First, his gentile converts could readily understand his theology, because they were already familiar with Jewish practices, traditions, and scriptures. Second, such convert poaching would have generated stiff opposition, not only from other local Jews, but also from those local sympathizers who stayed loyal to Judaism. Third, that explains Paul's polemical descriptions of Judaism in his letters. In his fight to obtain and hold onto his God-worshipers, Paul fiercely but unfairly-is polemics ever fair?-attacks the quite normal Judaism of his opponents. Fourth, that explains why Paul could move so fast from one major provincial capital to another and could consider his work in the eastern Mediterranean finished when he wrote his letter to the Romans in the mid-50s. He was setting up small cells around those now Christian God-worshipers and letting them bring in other, purely pagan, converts. The Pauline express thundered along on God-worshiper rails, and Paul moved fast because he did not have to lay track.

In 1906 a small cave was discovered cut into the rock on the northern slop of Bulbul Dag, high above the ruins of ancient Ephesus, just off the mid-Aegean coast of Turkey. To the right of the entrance and beneath layers of plaster, Karl Herold, of the Austrian Archaeological Institute, uncovered two sixth-century images of St. Thecla and St. Paul.
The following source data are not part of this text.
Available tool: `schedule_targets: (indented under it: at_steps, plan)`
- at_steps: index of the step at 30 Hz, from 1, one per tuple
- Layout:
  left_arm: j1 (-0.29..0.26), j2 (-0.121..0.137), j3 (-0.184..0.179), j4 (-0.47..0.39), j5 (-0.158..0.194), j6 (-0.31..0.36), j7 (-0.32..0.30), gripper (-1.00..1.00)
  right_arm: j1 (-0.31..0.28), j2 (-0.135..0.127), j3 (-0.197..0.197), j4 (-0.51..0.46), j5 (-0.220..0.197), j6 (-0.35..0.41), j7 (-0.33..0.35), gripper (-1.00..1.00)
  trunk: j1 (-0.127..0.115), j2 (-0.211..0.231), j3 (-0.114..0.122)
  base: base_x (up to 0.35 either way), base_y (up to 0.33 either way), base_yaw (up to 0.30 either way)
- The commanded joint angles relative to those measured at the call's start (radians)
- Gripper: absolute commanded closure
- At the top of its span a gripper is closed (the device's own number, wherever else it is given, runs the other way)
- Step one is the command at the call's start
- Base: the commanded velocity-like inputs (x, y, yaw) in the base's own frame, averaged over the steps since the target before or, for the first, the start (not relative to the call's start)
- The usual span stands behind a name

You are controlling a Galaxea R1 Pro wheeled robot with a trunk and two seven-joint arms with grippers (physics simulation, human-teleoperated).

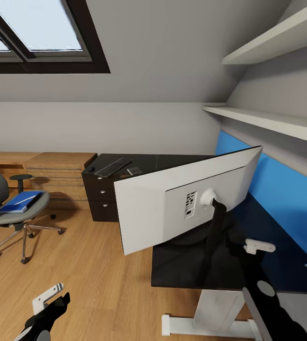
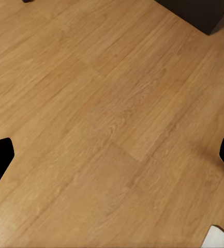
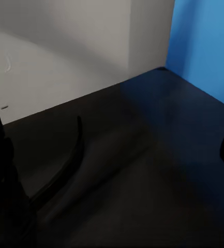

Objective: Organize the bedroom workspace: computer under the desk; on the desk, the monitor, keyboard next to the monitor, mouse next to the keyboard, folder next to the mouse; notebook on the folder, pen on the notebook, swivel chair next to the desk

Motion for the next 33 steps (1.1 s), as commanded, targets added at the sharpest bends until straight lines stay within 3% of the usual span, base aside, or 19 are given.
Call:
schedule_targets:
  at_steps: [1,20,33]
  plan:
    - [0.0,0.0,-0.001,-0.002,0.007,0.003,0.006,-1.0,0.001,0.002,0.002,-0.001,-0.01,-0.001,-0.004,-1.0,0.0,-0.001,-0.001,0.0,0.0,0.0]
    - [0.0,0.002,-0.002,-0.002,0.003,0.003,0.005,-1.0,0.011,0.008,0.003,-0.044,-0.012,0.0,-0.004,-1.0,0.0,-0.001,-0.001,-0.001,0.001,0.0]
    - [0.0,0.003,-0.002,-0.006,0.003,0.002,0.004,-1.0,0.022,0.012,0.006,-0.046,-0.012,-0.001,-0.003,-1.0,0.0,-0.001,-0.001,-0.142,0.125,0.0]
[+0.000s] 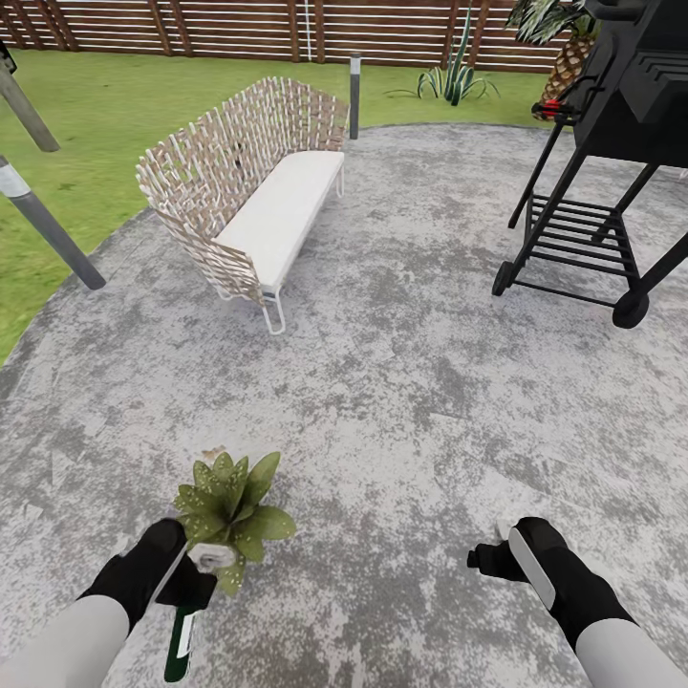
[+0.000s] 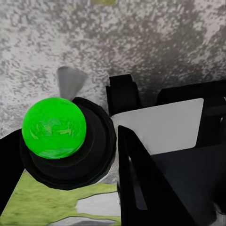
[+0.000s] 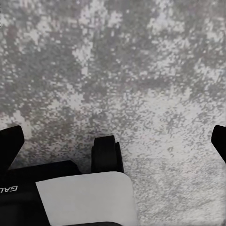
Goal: Pick up the pesticide atomizer in the garden and spray insectifuge to fully cover both potted plants in the garden.
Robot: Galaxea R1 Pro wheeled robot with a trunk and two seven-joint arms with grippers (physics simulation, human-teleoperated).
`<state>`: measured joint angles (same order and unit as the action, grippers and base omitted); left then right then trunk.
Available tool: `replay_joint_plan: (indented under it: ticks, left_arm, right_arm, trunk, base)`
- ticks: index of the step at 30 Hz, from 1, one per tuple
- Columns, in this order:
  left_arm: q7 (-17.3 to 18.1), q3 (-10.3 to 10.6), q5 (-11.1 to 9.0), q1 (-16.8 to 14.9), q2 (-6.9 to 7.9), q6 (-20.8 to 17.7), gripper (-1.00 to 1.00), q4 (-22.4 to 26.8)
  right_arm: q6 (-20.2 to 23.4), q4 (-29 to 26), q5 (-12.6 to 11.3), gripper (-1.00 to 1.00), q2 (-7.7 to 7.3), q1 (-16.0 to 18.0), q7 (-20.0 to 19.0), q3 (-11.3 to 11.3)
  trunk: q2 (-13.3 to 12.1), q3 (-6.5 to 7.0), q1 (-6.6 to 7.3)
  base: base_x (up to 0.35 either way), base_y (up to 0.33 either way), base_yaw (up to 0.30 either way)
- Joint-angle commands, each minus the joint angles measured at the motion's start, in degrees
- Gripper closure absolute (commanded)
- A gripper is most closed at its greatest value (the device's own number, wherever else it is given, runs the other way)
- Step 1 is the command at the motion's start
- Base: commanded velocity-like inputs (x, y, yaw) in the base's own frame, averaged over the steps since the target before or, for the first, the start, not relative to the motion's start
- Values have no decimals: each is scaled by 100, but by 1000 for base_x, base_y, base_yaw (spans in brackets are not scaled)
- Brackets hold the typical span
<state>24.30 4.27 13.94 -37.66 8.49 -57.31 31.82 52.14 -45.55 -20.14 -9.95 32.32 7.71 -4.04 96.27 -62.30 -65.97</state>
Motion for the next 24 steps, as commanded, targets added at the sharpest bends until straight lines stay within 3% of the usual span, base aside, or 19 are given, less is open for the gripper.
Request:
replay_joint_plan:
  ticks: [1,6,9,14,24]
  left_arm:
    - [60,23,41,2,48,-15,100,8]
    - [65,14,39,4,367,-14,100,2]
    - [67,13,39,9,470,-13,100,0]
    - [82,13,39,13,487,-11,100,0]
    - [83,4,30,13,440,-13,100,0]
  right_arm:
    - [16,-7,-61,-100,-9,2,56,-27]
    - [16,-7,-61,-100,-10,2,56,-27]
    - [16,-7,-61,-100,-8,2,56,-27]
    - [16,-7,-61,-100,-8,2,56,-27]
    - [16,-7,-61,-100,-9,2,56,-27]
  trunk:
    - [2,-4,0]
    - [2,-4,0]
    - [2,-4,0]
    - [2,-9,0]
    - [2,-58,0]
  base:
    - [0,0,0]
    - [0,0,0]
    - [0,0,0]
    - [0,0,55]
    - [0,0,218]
They are both the same height and are therefore iconographically of equal importance. They both have their right hands raised in teaching gesture and are therefore iconographically of equal authority. But although the eyes and upraised hand of Paul are untouched, some later person scratched out the eyes and erased the upraised hand of Thecla. If the eyes of both images had been disfigured, it would be simply another example of iconoclastic antagonism, since that was believed to negate the spiritual power of an icon without having to destroy it completely. But here only Thecla's eyes and her authoritative hand are destroyed. Original imagery and defaced imagery represent a fundamental clash of theology. An earlier image in which Thecla and Paul were equally authoritative apostolic figures has been replaced by one in which the male is apostolic and authoritative and the femal is blinded and silenced. And even the cave's present name, St. Paul's Grotto, continues the negation of female-male equality once depicted on its walls.

We take that original assertion of equality and later counterassertion of inequality as encapsulating visually the central claim of this book for Christianity itself. The authentic and historical Paul, author of the seven New Testament letters he actually wrote (Romans, 1-2 Corinthians, Galations, Philippians, I Thessalonians, Philemon), held that within Christian communities it made no difference whether one entered as a Christian Jew or a Christian pagan, as a Christian man or a Christian woman, as a Christian freeborn or a Christian slave. All were absolutely equal with each other. But in I Timothy, a letter attributed to Paul by later Christians though not actually written by him, women are told to be silent in church and pregnant at home (2:8-15). And a later follower of Paul inserted in I Corinthians that it is shameful for women to speak in church, but correct to ask their husbands for explanations at home (14:33-36).

Those pseudo-Pauline, post-Pauline, and anti-Pauline obliterations of female authority are the verbal and canonical equivalent of that visual and iconographic obliteration of Thecla's eyes and hand in that hillside cave. But both defacements also bear witness to what was there before the attack. Pauline equality was negated by post-Pauline inequality. Our book is about the actual and historical Paul, about the radical apostle who was there before the reaction, revision, and replacement began. He did not think in terms of political democracy or universal human rights. He only said that Christianity has never been able to follow, that within it all are equal and this is to be its witness and challenge to the world outside.